* ABOUT THIS EXERCISE *
Copy every record word for word.

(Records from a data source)
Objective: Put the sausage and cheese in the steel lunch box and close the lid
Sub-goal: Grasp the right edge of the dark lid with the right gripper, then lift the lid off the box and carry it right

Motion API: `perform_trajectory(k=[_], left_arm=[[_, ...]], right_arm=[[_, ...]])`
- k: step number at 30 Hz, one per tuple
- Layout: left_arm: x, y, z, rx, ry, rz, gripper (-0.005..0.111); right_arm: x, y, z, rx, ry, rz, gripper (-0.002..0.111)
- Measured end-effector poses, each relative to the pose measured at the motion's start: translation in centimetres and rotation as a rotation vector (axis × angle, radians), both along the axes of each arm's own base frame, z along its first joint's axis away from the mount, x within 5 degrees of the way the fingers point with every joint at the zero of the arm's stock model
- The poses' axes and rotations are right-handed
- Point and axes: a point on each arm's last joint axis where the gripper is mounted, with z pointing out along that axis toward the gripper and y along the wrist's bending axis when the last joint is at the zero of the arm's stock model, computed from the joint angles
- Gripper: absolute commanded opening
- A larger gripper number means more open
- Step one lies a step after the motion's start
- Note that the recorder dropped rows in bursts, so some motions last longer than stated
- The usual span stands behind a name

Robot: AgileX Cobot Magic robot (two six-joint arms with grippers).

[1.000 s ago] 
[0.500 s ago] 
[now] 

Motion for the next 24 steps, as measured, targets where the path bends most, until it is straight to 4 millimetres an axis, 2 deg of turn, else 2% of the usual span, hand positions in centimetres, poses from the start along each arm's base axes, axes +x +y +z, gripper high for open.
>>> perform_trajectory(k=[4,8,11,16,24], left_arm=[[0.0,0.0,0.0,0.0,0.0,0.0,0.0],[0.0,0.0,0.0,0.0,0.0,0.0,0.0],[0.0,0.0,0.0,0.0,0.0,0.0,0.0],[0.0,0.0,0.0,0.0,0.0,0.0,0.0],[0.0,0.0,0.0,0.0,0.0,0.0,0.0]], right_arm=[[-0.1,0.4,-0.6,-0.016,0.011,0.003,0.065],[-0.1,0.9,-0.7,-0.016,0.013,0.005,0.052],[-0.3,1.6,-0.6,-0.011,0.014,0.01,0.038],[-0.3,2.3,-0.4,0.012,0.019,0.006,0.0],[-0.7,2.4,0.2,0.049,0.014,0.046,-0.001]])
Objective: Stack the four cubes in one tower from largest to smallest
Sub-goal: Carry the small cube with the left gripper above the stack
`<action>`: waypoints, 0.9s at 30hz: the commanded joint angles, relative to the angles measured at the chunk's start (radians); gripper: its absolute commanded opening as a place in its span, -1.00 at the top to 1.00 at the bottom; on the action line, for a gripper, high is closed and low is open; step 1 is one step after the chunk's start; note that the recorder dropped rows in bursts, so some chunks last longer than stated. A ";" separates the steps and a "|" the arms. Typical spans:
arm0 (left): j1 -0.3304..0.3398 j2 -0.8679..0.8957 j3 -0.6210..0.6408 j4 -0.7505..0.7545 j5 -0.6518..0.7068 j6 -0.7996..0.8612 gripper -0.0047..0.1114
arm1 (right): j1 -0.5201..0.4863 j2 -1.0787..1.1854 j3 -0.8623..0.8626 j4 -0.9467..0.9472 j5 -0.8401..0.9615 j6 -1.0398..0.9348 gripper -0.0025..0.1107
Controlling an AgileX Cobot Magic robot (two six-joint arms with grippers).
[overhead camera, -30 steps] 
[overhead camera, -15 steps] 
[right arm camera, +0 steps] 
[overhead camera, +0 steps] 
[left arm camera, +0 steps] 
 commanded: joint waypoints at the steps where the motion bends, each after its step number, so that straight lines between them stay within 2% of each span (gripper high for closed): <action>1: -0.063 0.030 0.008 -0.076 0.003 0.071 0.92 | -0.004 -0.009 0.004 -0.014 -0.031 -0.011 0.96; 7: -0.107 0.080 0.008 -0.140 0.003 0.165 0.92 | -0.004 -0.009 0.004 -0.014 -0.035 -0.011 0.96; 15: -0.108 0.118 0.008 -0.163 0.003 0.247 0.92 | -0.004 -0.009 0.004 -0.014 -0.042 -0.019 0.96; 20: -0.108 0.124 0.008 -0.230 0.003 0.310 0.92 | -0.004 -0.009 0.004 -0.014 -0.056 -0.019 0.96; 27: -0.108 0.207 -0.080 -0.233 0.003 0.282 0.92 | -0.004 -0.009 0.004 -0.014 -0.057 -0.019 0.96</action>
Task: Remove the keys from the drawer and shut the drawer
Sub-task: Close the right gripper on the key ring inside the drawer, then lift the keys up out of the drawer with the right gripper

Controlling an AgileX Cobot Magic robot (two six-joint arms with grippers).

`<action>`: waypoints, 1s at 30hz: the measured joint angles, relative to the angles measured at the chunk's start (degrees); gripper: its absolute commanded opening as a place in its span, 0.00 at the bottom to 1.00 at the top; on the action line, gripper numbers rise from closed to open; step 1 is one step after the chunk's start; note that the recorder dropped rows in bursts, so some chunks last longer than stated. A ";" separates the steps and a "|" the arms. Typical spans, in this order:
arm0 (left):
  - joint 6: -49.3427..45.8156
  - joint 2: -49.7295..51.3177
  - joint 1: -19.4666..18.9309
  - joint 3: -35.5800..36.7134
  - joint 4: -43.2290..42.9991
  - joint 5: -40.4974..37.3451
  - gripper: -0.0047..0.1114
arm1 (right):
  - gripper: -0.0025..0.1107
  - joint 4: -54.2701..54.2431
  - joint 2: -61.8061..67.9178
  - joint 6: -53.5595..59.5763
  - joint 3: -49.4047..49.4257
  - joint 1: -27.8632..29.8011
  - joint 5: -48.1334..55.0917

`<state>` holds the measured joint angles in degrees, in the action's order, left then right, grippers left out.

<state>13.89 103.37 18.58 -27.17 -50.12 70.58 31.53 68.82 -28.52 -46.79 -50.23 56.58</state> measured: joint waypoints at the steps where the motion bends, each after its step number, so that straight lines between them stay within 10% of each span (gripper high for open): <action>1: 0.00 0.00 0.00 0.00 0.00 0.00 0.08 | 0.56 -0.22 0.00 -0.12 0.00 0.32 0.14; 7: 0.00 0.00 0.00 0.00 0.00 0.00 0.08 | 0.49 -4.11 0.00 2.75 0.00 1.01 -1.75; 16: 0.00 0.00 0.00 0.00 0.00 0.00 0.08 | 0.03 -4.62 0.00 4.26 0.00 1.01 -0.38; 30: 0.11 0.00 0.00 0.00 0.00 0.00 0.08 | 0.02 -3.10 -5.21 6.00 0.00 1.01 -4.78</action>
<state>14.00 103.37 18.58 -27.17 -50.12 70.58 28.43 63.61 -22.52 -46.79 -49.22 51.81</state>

* ANSWER TO THE PROBLEM *
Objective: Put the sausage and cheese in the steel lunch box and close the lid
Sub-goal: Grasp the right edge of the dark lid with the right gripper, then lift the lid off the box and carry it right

Motion API: `perform_trajectory(k=[_], left_arm=[[_, ...]], right_arm=[[_, ...]])`
- k: step number at 30 Hz, one per tuple
- Layout: left_arm: x, y, z, rx, ry, rz, gripper (-0.005..0.111); right_arm: x, y, z, rx, ry, rz, gripper (-0.002..0.111)
- Measured end-effector poses, each relative to the pose measured at the motion's start: translation in centimetres and rotation as a rotation vector (axis × angle, radians), both along the axes of each arm's own base frame, z along its first joint's axis away from the mount, x within 5 degrees of the way the fingers point with every joint at the zero of the arm's stock model
- The poses' axes and rotations are right-handed
- Point and axes: a point on each arm's last joint axis where the gripper is mounted, with z pointing out along that axis toward the gripper and y along the wrist's bending axis when the last joint is at the zero of the arm's stock model, computed from the joint angles
- Gripper: absolute commanded opening
- A larger gripper number means more open
- Step one lies a step after the motion's start
- Note that the recorder dropped rows in bursts, so some motions last longer than stated
- The usual span stands behind a name

Robot: AgileX Cobot Magic robot (two six-joint arms with grippers).

[1.000 s ago] 
[0.500 s ago] 
[now] 

Motion for the next 24 steps, as measured, targets where the path bends most, until it is straight to 4 millimetres an axis, 2 deg of turn, else 2% of the usual span, hand positions in centimetres, poses from the start along each arm's base axes, axes +x +y +z, gripper high for open.
>>> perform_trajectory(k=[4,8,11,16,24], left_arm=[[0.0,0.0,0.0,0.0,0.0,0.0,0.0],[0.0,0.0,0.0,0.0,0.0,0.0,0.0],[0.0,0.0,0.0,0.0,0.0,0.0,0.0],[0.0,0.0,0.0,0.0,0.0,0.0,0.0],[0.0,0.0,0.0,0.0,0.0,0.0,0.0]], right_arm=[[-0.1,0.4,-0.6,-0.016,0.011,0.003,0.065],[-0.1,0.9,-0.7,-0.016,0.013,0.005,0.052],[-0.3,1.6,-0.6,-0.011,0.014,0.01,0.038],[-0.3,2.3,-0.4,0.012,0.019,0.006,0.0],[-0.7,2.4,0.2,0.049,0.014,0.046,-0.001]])
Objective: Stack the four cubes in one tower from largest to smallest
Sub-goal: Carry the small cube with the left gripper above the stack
`<action>`: waypoints, 0.9s at 30hz: the commanded joint angles, relative to the angles measured at the chunk's start (radians); gripper: its absolute commanded opening as a place in its span, -1.00 at the top to 1.00 at the bottom; on the action line, for a gripper, high is closed and low is open; step 1 is one step after the chunk's start; note that the recorder dropped rows in bursts, so some chunks last longer than stated. A ";" separates the steps and a "|" the arms. Typical spans:
arm0 (left): j1 -0.3304..0.3398 j2 -0.8679..0.8957 j3 -0.6210..0.6408 j4 -0.7505..0.7545 j5 -0.6518..0.7068 j6 -0.7996..0.8612 gripper -0.0047..0.1114
arm1 (right): j1 -0.5201..0.4863 j2 -1.0787..1.1854 j3 -0.8623..0.8626 j4 -0.9467..0.9472 j5 -0.8401..0.9615 j6 -1.0398..0.9348 gripper -0.0025..0.1107
Controlling an AgileX Cobot Magic robot (two six-joint arms with grippers).
[overhead camera, -30 steps] 
[overhead camera, -15 steps] 
[right arm camera, +0 steps] 
[overhead camera, +0 steps] 
[left arm camera, +0 steps] 
 commanded: joint waypoints at the steps where the motion bends, each after its step number, so that straight lines between them stay within 2% of each span (gripper high for closed): <action>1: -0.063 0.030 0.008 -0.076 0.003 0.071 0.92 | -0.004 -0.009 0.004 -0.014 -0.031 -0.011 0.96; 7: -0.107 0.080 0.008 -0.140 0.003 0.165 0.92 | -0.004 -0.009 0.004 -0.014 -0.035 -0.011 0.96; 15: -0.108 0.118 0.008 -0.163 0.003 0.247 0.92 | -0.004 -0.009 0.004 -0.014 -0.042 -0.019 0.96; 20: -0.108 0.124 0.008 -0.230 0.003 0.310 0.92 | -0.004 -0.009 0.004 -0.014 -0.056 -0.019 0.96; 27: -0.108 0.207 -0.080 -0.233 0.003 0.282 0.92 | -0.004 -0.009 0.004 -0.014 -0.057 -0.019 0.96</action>
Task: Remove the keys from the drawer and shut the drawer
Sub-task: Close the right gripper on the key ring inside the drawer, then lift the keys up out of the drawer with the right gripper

Controlling an AgileX Cobot Magic robot (two six-joint arms with grippers).

`<action>`: waypoints, 1s at 30hz: the measured joint angles, relative to the angles measured at the chunk's start (degrees); gripper: its absolute commanded opening as a place in its span, 0.00 at the bottom to 1.00 at the top; on the action line, gripper numbers rise from closed to open; step 1 is one step after the chunk's start; note that the recorder dropped rows in bursts, so some chunks last longer than stated. A ";" separates the steps and a "|" the arms. Typical spans, in this order:
arm0 (left):
  - joint 6: -49.3427..45.8156
  - joint 2: -49.7295..51.3177
  - joint 1: -19.4666..18.9309
  - joint 3: -35.5800..36.7134
  - joint 4: -43.2290..42.9991
  - joint 5: -40.4974..37.3451
  - gripper: -0.0047..0.1114
arm1 (right):
  - gripper: -0.0025..0.1107
  - joint 4: -54.2701..54.2431
  - joint 2: -61.8061..67.9178
  - joint 6: -53.5595..59.5763
  - joint 3: -49.4047..49.4257
  - joint 1: -27.8632..29.8011
  - joint 5: -48.1334..55.0917

`<state>` holds the measured joint angles in degrees, in the action's order, left then right, grippers left out.

<state>13.89 103.37 18.58 -27.17 -50.12 70.58 31.53 68.82 -28.52 -46.79 -50.23 56.58</state> measured: joint waypoints at the steps where the motion bends, each after its step number, so that straight lines between them stay within 10% of each span (gripper high for open): <action>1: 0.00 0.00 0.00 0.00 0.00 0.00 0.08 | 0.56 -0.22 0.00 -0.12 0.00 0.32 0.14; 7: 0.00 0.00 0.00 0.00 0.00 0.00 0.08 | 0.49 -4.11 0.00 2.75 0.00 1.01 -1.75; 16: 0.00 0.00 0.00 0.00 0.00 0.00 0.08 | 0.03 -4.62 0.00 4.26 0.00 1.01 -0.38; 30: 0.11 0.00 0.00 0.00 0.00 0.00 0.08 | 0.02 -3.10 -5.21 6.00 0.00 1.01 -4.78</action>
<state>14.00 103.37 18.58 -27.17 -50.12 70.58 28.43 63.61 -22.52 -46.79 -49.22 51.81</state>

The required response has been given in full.